**EXERCISE**
Once you reach the line that contains "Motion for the", retype it and each later line exactly as written, stopping only at the end of the listing.

*** Begin section ***

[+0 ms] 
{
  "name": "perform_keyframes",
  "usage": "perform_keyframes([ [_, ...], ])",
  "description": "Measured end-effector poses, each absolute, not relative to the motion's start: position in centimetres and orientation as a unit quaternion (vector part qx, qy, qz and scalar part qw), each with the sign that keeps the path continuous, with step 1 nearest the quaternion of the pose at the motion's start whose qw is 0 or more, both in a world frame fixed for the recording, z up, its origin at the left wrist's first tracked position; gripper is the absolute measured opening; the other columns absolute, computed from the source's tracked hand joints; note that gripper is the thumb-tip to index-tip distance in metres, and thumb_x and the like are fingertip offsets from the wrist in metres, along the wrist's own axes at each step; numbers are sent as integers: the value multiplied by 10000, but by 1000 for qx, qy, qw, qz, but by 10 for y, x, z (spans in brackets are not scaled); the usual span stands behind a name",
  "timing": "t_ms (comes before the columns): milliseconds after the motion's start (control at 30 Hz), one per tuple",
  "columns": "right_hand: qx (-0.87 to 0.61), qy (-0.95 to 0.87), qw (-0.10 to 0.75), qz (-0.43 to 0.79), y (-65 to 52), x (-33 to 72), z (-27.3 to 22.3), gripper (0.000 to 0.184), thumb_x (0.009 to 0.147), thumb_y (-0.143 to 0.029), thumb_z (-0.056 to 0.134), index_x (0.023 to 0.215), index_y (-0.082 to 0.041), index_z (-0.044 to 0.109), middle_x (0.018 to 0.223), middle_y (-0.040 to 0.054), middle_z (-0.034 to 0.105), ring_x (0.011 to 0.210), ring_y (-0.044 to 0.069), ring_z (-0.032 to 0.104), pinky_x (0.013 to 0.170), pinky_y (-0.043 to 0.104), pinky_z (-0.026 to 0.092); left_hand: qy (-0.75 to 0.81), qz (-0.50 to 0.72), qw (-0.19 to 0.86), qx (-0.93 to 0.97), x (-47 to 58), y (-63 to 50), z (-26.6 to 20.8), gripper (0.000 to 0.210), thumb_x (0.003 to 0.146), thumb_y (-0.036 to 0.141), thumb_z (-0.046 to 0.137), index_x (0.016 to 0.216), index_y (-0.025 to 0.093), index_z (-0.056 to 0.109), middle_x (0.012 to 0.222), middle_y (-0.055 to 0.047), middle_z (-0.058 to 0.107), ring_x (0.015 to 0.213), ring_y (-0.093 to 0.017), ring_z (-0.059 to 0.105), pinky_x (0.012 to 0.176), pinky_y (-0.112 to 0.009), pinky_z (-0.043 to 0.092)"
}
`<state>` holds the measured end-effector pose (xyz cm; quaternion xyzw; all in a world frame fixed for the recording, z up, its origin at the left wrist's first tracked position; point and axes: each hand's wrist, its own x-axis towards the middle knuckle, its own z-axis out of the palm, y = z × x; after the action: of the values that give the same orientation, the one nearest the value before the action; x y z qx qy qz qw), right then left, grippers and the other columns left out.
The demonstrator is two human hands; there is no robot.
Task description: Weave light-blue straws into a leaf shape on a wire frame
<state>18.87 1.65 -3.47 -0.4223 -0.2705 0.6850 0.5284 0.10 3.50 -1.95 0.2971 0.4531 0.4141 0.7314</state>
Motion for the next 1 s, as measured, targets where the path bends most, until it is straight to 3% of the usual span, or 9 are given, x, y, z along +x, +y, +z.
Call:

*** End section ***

**ANSWER FOR THE TASK**
Motion for the next 1 s, as measured, targets where the path bends most, until it is straight to 3% of the usual span, or 9 are given, x, y, z along +x, +y, +z.
Call:

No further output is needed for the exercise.